Bisnis.com, JAKARTA – Sejumlah petinggi Fraksi PKS menolak RUU Omnibus Law Cipta Kerja dalam Rapat Kerja Pengambilan Keputusan Tingkat I, Sabtu (03/10/2020) malam.
Penolakan Omnibus Law RUU Cipta Kerja dilontarkan Wakil Ketua Fraksi PKS Hidayat Nur Wahid. Melalui akun Twitter pribadi miliknya @hnurwahid, RUU Omnibus Law Cipta Kerja haruslah ditolak sebab RUU tersebut melonggarkan aturan impor pangan ke Republik Indonesia yang akan merugikan rakyat Indonesia.
“Negara mestinya buat UU untuk maju sejahterakan petani dan nelayan!” tegas Hidayat Nur Wahid dalam unggahannya melalui Twitter @hnurwahid seperti dikutip, Senin (5/10/2020).
Hal yang sama diungkapkan Dewan Pengurus Pusat (DPP) PKS Tifatul Sembiring. Mantan Menkominfo era Presiden Susilo Bambang Yudhoyono itu menolak RUU Omnibus Law sejak akhir Februari 2020 lalu.
“RUU Omnibus Law Ciptaker ini terlalu diburu-buru. Dari awal 79 UU mau digabung, rapat [dari] siang [hingga] malam. Investasi asing itu bagus, tetapi harus berpihak kepada merah putih. Jangan sampai menggadaikan aset-aset negara,” seperti dikutip dari akun Twitter pribadi miliknya @tifsembiring.
Baca Juga
Dia menambahkan masih banyak pasal RUU Omnibus Law yang bertentangan dengan UUD 1945, seperti kesejahteraan dan hak para buruh, pekerja, hingga lingkungan hidup.
Dikutip dari akun Twitter pribadi milik Anggota Fraksi PKS Mardani Ali Sera @MardaniAliSera, PKS menolak RUU Cipta Kerja untuk ditetapkan sebagai Undang-Undang (UU).
Mardani menilai UU yang dilahirkan dalam kondisi saat ini seharusnya bisa berdampak pada upaya pemulihan nasional. Baik kesehatan masyarakat, maupun perekonomian nasional akibat pandemi Covid-19.
Terlebih dalam prosesnya, tambah Mardani, RUU Cipta Kerja terkesan dipaksakan di tengah keterbatasan dalam menghadapi Covid-19.
“Tetiba paripurna penutupan dan pengesahan RUU Omnibus Law dimajukan hari ini 5 Oktober 2020 jam 15. Etiskah? Khawatir demo esokkah? Mestinya beri kesempatan semua pihak memberi masukan. Sikap PKS tegas: TOLAK OMNIBUS LAW!” tulis akun Twitter @MardaniAliSera seperti dikutip, Senin (05/10/2020).

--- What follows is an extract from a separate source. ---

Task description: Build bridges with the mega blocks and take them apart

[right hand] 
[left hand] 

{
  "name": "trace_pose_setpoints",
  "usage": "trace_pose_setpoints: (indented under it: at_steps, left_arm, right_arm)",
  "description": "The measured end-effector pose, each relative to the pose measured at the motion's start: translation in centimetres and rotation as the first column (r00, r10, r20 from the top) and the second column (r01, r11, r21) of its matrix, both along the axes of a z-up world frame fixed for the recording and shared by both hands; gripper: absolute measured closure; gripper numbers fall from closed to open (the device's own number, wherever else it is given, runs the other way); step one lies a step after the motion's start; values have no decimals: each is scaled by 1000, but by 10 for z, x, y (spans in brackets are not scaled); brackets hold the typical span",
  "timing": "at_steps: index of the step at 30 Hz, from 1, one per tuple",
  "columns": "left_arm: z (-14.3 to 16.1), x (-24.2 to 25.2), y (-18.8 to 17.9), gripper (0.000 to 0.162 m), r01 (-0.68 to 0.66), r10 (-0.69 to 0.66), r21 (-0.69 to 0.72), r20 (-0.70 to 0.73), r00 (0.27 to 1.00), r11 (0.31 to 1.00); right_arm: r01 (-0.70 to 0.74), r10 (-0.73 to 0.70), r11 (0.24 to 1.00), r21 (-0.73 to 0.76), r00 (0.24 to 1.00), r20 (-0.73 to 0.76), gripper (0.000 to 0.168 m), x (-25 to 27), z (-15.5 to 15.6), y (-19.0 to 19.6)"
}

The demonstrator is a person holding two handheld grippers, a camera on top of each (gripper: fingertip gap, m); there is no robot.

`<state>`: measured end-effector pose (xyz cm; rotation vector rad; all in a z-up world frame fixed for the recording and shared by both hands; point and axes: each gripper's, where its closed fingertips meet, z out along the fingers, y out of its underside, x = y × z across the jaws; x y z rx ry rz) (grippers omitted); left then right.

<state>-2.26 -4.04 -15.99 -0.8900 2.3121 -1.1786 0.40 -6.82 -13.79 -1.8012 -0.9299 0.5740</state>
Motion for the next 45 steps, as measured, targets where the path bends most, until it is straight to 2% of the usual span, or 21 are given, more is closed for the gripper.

Mardani menambahkan ada beberapa alasan mengapa RUU Cipta Kerja perlu ditolak, salah satunya yang berhubungan dengan upah pekerja.
“RUU ini memuat substansi pengaturan yang merugikan pekerja Indonesia melalui perubahan beberapa ketentuan yang lebih menguntungkan pengusaha. Tercermin dalam perubahan pasal-pasal yang erat kaitannya dengan hubungan kerja, upah, sampai pesangon,” kata Mardani.
Selain itu, ada pula aturan yang tertuang dalam RUU Cipta Kerja yang berpotensi menimbulkan kerusakan terhadap kelestarian lingkungan hidup.
“Dalam pasal 37 terkait UU Kehutanan, ketentuan penyediaan luas minimum 30 persen untuk fungsi kawasan hutan dari daerah aliran sungai dihapus,” lanjut Mardani.
Tidak hanya itu, kewajiban membuat analisis mengenai dampak lingkungan hidup dan upaya pemantauan lingkungan hidup juga dihapuskan bagi pemegang izin usaha perkebunan.
Mardani menuturkan bahwa substansi dalam RUU Cipta Kerja lebih berorientasi kepada pelaku usaha besar dan penanaman modal asing dibanding memberikan dukungan dan konsep kebijakan yang komprehensif bagi pengembangan dan pemberdayaan UMKM maupun koperasi.
“Termasuk kurangnya dukungan riset dan teknologi terhadap pengembangan UMKM di Indonesia,” ungkap Mardani.